In today’s political climate, it’s pointless to pretend that we aren’t, in some ways, a people divided. From the big picture to personal relationships to the workplace, tensions are high. It’s impossible to ask people not to have political opinions, and while private employers in most states are allowed to ban political discussion when it interferes with work, such policies are difficult to enforce and often come off as heavy-handed. Yet allowing political tensions to run amok in the workplace can seriously damage productivity, team dynamics, and employee satisfaction. Here are four key skills to teach company leaders for when tempers run hot.
Define and enforce expectations for behavior
They say an ounce of prevention is worth a pound of cure, and the same holds true for workplace conflict. If you haven’t already, review policies on acceptable behavior on the job with company leadership and discuss whether changes need to be made. This includes anti-discrimination, anti-harassment, and anti-retaliation policies, as well as your social media policy. Understanding what types of behaviors these policies cover, as well as how to effectively and fairly enforce them, will help leaders understand where and when to step in.
Don't shy away from conflict
No one likes to get between two arguing parties, but avoiding conflicts is a surefire way to get them to escalate. The key to learning how to mediate conflict effectively is to create and follow a procedure that forces the two parties to speak constructively.
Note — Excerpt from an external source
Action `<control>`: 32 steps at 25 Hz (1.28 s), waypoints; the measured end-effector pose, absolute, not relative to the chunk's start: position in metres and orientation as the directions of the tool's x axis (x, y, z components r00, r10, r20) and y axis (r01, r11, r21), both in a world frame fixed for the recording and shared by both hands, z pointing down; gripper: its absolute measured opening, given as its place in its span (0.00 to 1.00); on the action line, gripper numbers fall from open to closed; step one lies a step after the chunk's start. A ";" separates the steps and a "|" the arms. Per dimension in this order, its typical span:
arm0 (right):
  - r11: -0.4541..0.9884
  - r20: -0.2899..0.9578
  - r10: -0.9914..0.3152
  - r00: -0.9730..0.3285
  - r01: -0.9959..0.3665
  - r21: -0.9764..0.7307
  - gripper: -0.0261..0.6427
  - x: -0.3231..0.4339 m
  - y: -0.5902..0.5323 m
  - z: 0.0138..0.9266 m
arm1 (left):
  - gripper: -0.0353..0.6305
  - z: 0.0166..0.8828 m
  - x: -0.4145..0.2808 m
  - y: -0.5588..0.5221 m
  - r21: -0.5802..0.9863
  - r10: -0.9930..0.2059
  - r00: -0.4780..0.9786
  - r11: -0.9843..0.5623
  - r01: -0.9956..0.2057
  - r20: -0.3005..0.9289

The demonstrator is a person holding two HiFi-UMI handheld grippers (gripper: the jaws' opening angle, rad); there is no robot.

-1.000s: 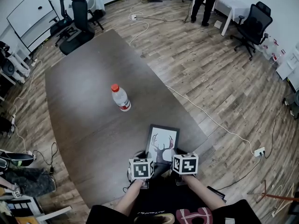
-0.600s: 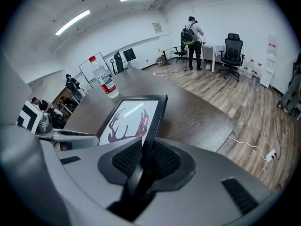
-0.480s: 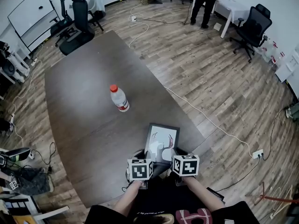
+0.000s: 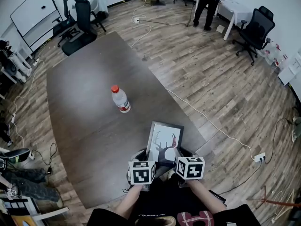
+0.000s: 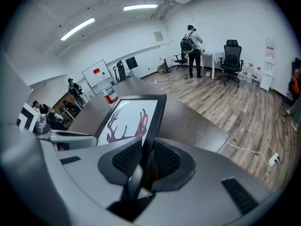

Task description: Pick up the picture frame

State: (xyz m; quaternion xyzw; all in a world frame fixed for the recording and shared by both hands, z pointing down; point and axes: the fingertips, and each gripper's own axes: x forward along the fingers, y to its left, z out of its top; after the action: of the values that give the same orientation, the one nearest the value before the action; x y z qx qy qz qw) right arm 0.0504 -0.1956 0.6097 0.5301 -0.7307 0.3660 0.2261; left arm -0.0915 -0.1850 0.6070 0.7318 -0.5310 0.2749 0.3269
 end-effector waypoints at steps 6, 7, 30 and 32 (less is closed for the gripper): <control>0.196 0.684 -0.648 -0.336 -0.941 -0.276 0.17 0.052 -0.200 0.589 | 0.17 0.592 -0.090 -0.188 0.177 -0.633 0.285 -0.230 -0.957 0.720; 0.201 0.682 -0.650 -0.337 -0.941 -0.273 0.17 0.052 -0.201 0.587 | 0.17 0.590 -0.090 -0.188 0.171 -0.637 0.284 -0.235 -0.957 0.717; 0.291 0.568 -0.730 -0.380 -0.925 -0.246 0.17 0.048 -0.200 0.527 | 0.16 0.534 -0.092 -0.181 0.127 -0.750 0.266 -0.238 -0.963 0.606; 0.299 0.555 -0.736 -0.387 -0.922 -0.246 0.17 0.045 -0.201 0.522 | 0.16 0.528 -0.095 -0.181 0.117 -0.763 0.260 -0.238 -0.964 0.592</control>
State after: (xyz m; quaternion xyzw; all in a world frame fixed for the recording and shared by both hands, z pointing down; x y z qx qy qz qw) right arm 0.0454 -0.2005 0.5221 0.5265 -0.7875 0.2708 0.1713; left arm -0.0946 -0.1812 0.5276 0.7575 -0.5700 0.2123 0.2372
- Just hope the conflict will go away
- Meet with the two parties separately
- Ignore the impact that the disagreement has on the rest of the team
- Attempt to change anyone’s viewpoint
- Meet with the conflicting parties together
- Stress that you will not choose sides and only want to resolve the conflict
- Shut down inappropriate behavior during the meeting, such as personal attacks and refusal to cooperate
- Leave the meeting with specific actions each party can take to avoid further conflict
Understand your employees' boundaries
Though a procedure helps when arguments do arise, there’s no cookie-cutter approach to solving workplace tension. Everyone reacts to stressful situations differently, and an employee whose impulse is to shut down when angry can’t be dealt with in the same way as one who needs to air their frustrations. Leaders should work on actively learning about their team and coaching them to understand their behaviors and breaking points.
Of course, this is an area where it’s vital to lead from the front. Train your leaders to recognize their own boundaries, first, and encourage them not to hide them. Employees who see their managers mindfully reacting to tense situations will be more willing to listen when given the same advice. Be careful, though -- no one expects their leaders to be opinionless, but neither should they abuse positions of power and make their teams feel afraid to disagree.
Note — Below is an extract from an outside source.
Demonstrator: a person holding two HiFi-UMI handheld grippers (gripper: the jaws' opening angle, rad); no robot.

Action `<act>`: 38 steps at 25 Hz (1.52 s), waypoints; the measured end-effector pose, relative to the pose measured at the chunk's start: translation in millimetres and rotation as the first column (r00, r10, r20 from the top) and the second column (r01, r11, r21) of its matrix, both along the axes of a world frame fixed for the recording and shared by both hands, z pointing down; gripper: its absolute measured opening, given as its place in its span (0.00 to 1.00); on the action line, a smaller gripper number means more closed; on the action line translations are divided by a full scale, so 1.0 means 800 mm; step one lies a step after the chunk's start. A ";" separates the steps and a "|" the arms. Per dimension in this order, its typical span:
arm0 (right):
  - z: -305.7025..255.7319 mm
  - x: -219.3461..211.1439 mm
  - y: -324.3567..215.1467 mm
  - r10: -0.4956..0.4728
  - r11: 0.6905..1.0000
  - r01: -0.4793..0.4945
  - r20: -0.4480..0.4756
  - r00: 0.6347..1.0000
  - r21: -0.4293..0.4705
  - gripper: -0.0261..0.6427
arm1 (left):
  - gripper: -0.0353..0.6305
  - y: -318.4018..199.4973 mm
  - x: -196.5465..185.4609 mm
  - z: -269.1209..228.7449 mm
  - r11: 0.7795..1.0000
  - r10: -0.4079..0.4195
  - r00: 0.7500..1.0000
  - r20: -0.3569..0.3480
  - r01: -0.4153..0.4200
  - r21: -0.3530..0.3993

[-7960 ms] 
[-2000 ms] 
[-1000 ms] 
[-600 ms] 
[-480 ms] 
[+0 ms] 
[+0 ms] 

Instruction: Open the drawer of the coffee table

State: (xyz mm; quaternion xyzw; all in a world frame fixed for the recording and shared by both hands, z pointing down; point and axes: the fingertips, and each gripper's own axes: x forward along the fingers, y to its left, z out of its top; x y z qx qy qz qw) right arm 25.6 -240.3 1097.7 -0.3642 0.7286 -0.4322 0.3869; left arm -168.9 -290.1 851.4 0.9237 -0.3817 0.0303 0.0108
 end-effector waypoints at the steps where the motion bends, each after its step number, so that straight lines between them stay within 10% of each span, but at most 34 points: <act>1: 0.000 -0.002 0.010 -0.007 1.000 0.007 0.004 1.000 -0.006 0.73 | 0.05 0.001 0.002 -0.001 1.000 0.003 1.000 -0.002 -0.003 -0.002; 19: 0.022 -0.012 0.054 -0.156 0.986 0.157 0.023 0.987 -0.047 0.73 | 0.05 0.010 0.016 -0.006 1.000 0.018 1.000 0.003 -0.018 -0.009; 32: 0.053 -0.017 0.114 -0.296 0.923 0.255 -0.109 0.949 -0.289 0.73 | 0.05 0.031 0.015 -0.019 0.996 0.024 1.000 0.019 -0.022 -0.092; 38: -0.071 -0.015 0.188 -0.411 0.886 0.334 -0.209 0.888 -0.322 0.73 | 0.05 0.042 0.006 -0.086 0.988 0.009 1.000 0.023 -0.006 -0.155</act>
Pass along the training to everyone
Just as leaders need to be trained to mediate political conflict in the workplace, every employee should be aware of the impact of disagreements. Once again, hoping arguments won’t happen is naive at best, and acknowledging the possibility for tension is the first step towards a work environment that feels safe and welcoming for people with different political viewpoints. Consider training materials or instructor-led training sessions such as interactive scenarios that put employees into other people’s shoes. Laying out the procedure for resolving conflicts, as well as the potential consequences, can help people decide for themselves how much of their politics they want to bring with them to work.
While today, cooperation can feel like an impossible dream, addressing the problem of political tension in the workplace can help combat divisiveness. Working with company leadership on policies, plans of action, and expectations for conflict mediation helps to ensure that while people may disagree, they can still work together.